Cali, abril 11 de 2026. Actualizado: viernes, abril 10, 2026 23:36
Es imposible ser un país competitivo sin que un servicio básico como la energía esté garantizado.
El daño en la hidroeléctrica de Guatapé dejó al descubierto la vulnerabilidad energética de Colombia. Aunque el Gobierno Nacional había asegurado que el país estaba preparado para garantizar el fluido eléctrico pese a la disminución de los embalses por cuenta del fenómeno del Niño, el imprevisto que tendrá a la central antioqueña por fuera de operación hasta septiembre, demostró que esa suficiencia es relativa.

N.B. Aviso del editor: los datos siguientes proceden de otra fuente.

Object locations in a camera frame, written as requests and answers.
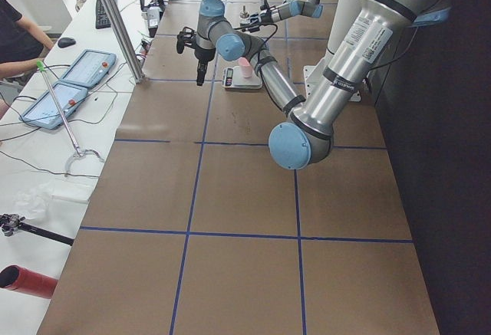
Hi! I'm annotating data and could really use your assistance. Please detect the silver electronic kitchen scale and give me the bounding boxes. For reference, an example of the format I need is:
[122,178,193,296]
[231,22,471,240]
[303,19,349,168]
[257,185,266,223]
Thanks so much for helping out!
[222,66,262,90]

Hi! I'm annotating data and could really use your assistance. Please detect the far blue teach pendant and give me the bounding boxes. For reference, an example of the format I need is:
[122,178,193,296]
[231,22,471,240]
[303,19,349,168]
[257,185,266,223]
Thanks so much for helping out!
[59,49,117,89]

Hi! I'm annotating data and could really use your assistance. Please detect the black computer mouse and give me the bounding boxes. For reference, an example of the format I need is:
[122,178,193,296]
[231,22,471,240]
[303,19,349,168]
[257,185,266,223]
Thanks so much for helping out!
[57,37,76,48]

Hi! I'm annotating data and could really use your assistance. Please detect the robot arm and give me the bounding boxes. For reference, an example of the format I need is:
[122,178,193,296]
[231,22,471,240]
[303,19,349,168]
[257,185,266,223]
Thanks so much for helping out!
[176,0,450,169]
[236,0,323,32]

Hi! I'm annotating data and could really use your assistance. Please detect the black computer keyboard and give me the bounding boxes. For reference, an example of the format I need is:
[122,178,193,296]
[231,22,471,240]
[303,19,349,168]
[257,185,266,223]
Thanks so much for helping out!
[95,0,111,29]

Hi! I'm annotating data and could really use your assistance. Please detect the near blue teach pendant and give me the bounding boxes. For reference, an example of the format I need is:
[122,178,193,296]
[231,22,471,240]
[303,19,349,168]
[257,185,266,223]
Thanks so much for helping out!
[19,81,87,130]

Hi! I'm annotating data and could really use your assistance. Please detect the blue teach pendant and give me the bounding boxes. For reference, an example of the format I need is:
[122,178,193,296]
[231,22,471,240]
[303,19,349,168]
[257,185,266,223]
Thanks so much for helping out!
[59,49,117,89]
[19,81,87,130]

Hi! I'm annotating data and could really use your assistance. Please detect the clear glass sauce bottle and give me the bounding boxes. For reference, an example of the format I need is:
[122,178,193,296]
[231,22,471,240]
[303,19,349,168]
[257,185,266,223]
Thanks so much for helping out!
[239,5,251,31]

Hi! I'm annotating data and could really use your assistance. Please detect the black tripod stand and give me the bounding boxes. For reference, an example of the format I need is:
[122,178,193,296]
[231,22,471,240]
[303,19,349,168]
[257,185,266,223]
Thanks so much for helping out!
[1,214,74,246]

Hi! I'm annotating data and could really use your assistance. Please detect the crumpled white plastic bag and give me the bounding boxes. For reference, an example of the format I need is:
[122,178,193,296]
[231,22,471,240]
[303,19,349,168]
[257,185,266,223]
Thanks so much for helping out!
[11,179,93,220]

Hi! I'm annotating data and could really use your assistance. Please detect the red cylinder tube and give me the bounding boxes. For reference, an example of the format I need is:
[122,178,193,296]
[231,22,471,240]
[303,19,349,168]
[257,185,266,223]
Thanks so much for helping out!
[1,265,58,299]

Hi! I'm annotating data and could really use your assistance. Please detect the aluminium frame post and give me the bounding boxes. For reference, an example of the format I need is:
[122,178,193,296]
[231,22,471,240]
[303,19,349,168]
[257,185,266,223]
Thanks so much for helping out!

Ahora, además de afrontar cortes de agua en varios municipios, el país está de nuevo ante una amenaza de racionamiento y deberá comprar energía en Ecuador para compensar la que dejará de producir Guatapé. Sea cual sea la salida, todo indica que los platos rotos, como siempre, los pagarán los colombianos, porque o tendrán que afrontar un apagón o tendrán que pagar energía más cara.
Si en verdad el país quiere ser autosuficiente en materia de energía eléctrica y además estar preparado para contingencias como sequías prolongadas o daños en sus principales generadores, debe emprender cuanto antes nuevos proyectos, los cuales deben planearse estratégicamente en regímenes de lluvias diferentes a los de las actuaes hidroeléctricas.
¿Por qué, por ejemplo, no hay una gran represa en el Chocó, zona con condiciones de pluviosidad para garantizar agua y producción de energía todo el año? Hay otro proyecto de embalse pendiente en la región del Patía, en el sur del país, ¿qué está esperando el Gobierno Nacional para echarlo a andar?
Garantizar la electricidad y, además, a bajos costos, es un factor que tiene incidencia directa en la competitividad de un país y en la calidad de vida de su gente, razones más que suficientes para que Gobierno Nacional lidere los proyectos que se requieren para que el sistema energético nacional deje de ser vulnerable.